Das alles gehört zur neuen Linie der "Erbarmungslosigkeit" gegenüber allen, die auch nur im Verdacht stehen, in "terroristische Aktivitäten" verwickelt zu sein. Die dabei angewendeten Methoden gelten den amerikanischen Geheimdiensten offenbar nicht mehr als Folter. Cofer Black, Chef des CIA Counterterrorist Center, brachte bei einer Anhörung vor dem Senat im September 2002 das neue Denken auf den Punkt: "Es gab eine Zeit vor dem 11.September und eine Zeit nach dem 11. September. Nach dem 11. September haben wir die Samthandschuhe ausgezogen."

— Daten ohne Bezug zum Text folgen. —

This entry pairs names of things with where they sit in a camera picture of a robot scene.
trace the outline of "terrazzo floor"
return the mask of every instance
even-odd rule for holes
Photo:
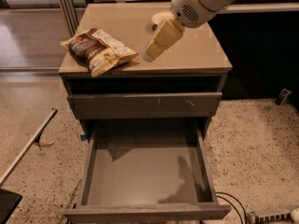
[[[63,83],[58,76],[17,74],[0,80],[0,175],[50,107],[59,110],[42,137],[56,144],[31,147],[3,186],[23,196],[8,223],[66,223],[62,211],[77,201],[88,143],[80,140],[83,131],[68,108]],[[216,191],[237,197],[247,212],[298,205],[298,131],[299,115],[292,105],[222,101],[205,141]],[[205,223],[240,221],[233,210],[224,220]]]

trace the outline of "snack bag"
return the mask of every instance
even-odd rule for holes
[[[88,66],[92,77],[98,77],[107,70],[129,62],[138,55],[122,42],[105,33],[102,29],[92,28],[80,35],[62,42],[79,63]]]

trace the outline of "black cable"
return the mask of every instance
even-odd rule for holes
[[[229,193],[227,193],[227,192],[221,192],[221,191],[216,192],[216,194],[227,195],[227,196],[229,196],[229,197],[235,199],[235,200],[240,204],[240,206],[241,206],[242,209],[243,209],[243,214],[244,214],[245,223],[246,223],[246,224],[249,223],[249,219],[248,219],[248,217],[247,217],[247,215],[246,215],[245,208],[244,208],[244,206],[242,205],[242,203],[241,203],[236,197],[234,197],[233,195],[231,195],[231,194],[229,194]]]
[[[237,214],[239,215],[240,220],[241,220],[241,224],[244,224],[244,222],[243,222],[243,218],[242,218],[242,216],[240,215],[239,211],[235,208],[235,206],[234,206],[230,201],[228,201],[226,198],[223,198],[223,197],[221,197],[221,196],[217,196],[217,197],[218,197],[218,198],[221,198],[221,199],[223,199],[224,201],[226,201],[227,203],[229,203],[229,204],[234,208],[234,210],[237,212]]]

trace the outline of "drawer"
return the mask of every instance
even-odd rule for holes
[[[221,219],[194,119],[100,119],[73,223]]]
[[[76,119],[207,117],[215,115],[221,92],[72,94]]]

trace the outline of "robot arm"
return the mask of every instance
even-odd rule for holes
[[[236,0],[171,0],[173,19],[161,21],[141,56],[154,61],[183,37],[184,27],[196,28],[214,18],[222,7]]]

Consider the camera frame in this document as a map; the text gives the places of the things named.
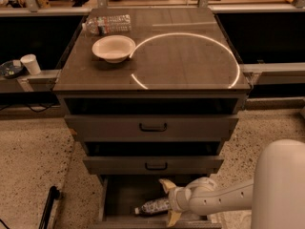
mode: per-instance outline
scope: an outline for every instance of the drawer handle
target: drawer handle
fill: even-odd
[[[165,132],[168,129],[168,124],[164,123],[161,127],[148,127],[144,126],[142,123],[139,124],[139,128],[142,132]]]
[[[148,171],[165,171],[166,169],[168,169],[168,162],[165,162],[164,167],[156,165],[151,165],[150,167],[148,163],[145,163],[145,169]]]

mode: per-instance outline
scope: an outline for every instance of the white bowl
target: white bowl
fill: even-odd
[[[92,46],[94,55],[109,63],[125,60],[135,49],[132,39],[123,35],[109,35],[96,41]]]

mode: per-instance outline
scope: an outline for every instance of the plastic bottle
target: plastic bottle
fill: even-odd
[[[130,31],[132,29],[131,17],[128,14],[98,16],[88,19],[86,23],[83,24],[83,29],[95,35]]]
[[[153,216],[156,214],[166,213],[171,209],[168,198],[159,198],[144,203],[141,207],[134,208],[136,215]]]

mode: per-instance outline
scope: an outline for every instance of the paper cup
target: paper cup
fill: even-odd
[[[39,74],[41,73],[39,64],[37,62],[36,56],[34,54],[24,55],[20,59],[21,63],[27,68],[30,74]]]

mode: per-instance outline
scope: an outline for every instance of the floor
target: floor
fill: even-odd
[[[305,142],[304,99],[249,101],[221,151],[224,163],[212,175],[218,187],[252,178],[260,152],[282,138]],[[10,229],[38,228],[51,186],[62,194],[49,228],[89,228],[98,219],[102,186],[88,174],[85,155],[74,142],[60,108],[35,113],[26,108],[0,111],[0,219]],[[250,211],[211,215],[224,229],[237,229]]]

Tatsache ist, dass die von den US-Geheimdiensten angewendeten Verhörmethoden eindeutig gegen die auch von den USA 1994 unterzeichnete Vereinbarung zur Ächtung der Folter verstoßen. Man kann nicht gegenüber anderen Ländern vehement die Einhaltung von Menschenrechten einfordern, sich selbst aber außerhalb des Rechts stellen.

...oder man läßt foltern

Der Spiegel: "Um den Foltervorwürfen zu entgehen, verfolgt das US-Militär in seinem Anti-Terror-Kampf eine weitere Strategie: Verdächtige werden den Geheimdiensten anderer Länder übergeben - mit einer Liste der Fragen, die die CIA gerne beantwortet hätte." Durchweg handelt es sich um Ländern, die vom US-Außenministerium noch im Menschenrechtsbericht 2001 wegen der Anwendung von Foltermethoden verurteilt wurden. Inzwischen gehören die USA faktisch dazu.

Zur Insel Diego Garcia haben bislang weder Anwälte noch das Internationale Rote Kreuz Zugang erhalten. Das gleiche gilt für das Gefangenenlager im afghanischen Bagram. Wie in Guantanamo erfolgt die Gefangennahme unbefristet - ohne Anklage, ohne Beistand, ohne Rechte. "Damit sind quasi rechtsfreie Inseln entstanden, die nicht mehr unter der Kontrolle von Regierungen stehen", kritisiert Wolfgang Heinz vom Deutschen Institut für Menschenrechte.

Bleibt die Frage, ob man durch die flagrante Mißachtung der Menschenrechte dem Terrorismus beikommt. Oder ist es nicht vielmehr so, dass gerade diese Verhaltensweisen der sich ansonsten so tugendhaft gebärdenden westlichen Führungsländer den Boden für anti-westliche Gewalttaten bereiten?